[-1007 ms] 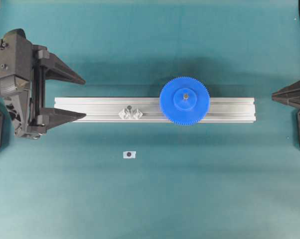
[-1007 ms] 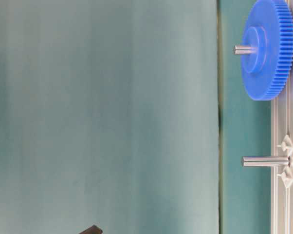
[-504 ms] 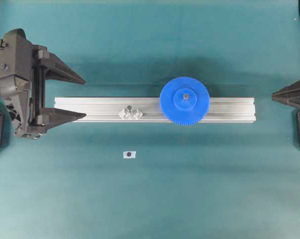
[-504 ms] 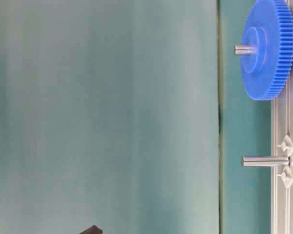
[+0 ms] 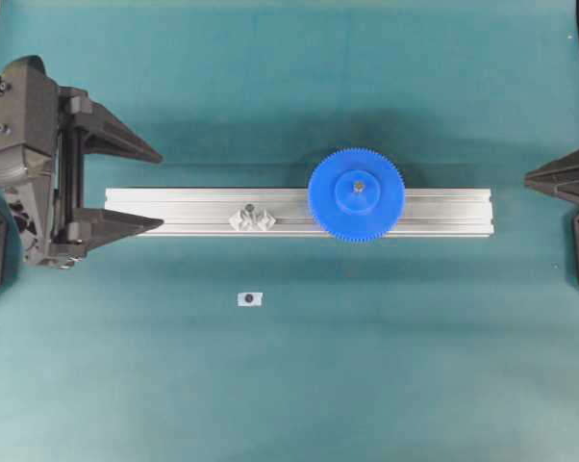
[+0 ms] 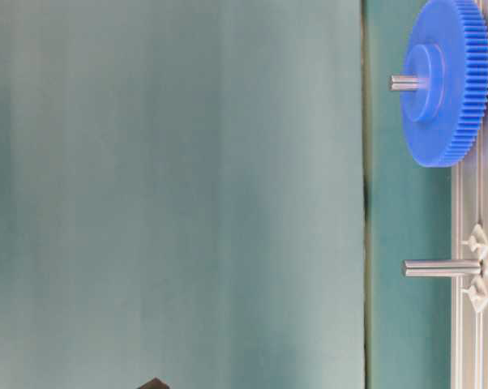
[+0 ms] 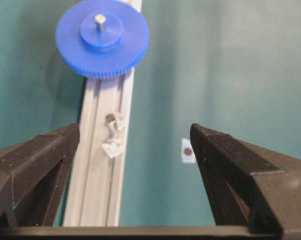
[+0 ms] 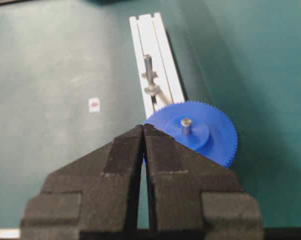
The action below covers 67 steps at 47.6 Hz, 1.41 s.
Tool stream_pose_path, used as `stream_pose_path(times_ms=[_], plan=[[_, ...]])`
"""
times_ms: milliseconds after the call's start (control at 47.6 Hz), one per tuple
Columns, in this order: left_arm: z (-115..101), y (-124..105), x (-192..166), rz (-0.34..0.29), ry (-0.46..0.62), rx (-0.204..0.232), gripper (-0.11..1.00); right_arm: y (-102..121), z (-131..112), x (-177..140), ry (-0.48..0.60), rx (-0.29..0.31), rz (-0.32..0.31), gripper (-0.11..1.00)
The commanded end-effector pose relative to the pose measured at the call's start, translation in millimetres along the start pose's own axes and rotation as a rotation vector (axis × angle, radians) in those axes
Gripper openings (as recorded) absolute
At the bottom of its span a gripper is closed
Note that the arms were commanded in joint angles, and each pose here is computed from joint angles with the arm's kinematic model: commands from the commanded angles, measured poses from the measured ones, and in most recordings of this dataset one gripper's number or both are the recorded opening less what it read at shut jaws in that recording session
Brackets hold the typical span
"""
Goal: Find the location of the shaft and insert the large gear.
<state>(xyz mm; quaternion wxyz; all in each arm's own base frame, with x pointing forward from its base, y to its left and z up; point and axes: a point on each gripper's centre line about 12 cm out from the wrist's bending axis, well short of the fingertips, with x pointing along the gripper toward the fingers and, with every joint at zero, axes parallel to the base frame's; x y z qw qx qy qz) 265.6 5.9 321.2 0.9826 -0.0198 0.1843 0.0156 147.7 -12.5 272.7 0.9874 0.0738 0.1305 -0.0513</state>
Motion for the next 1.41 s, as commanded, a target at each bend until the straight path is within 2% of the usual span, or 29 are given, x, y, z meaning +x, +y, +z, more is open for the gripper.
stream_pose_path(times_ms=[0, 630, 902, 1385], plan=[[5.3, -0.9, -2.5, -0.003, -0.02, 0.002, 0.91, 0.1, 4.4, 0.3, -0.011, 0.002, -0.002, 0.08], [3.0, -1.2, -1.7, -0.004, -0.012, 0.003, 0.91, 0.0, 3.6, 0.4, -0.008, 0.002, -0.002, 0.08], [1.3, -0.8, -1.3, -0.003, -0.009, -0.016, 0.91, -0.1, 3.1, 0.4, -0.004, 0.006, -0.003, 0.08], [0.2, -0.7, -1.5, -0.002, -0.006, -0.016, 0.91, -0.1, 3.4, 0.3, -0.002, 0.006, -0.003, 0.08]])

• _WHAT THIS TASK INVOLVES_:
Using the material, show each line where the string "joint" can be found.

• _SOLUTION TO THIS PROBLEM_:
Note that the arms were commanded in joint angles, and each pose here is computed from joint angles with the arm's kinematic model: commands from the commanded angles, measured poses from the measured ones, and in most recordings of this dataset one gripper's number or both are the recorded opening less what it read at shut jaws in that recording session
<state>(xyz mm; quaternion wxyz; all in each arm's own base frame, with x pointing forward from its base, y to its left and z up; point and axes: a point on each gripper's centre line about 12 cm out from the wrist's bending axis, well short of the fingertips, with x pointing along the gripper toward the fingers and, with every joint at zero, axes parallel to the base frame's; x y z qw qx qy qz) 265.6 5.9 321.2 0.9826 -0.0198 0.1843 0.0156 147.7 -12.5 272.7 0.9874 0.0738 0.1305 -0.0513</state>

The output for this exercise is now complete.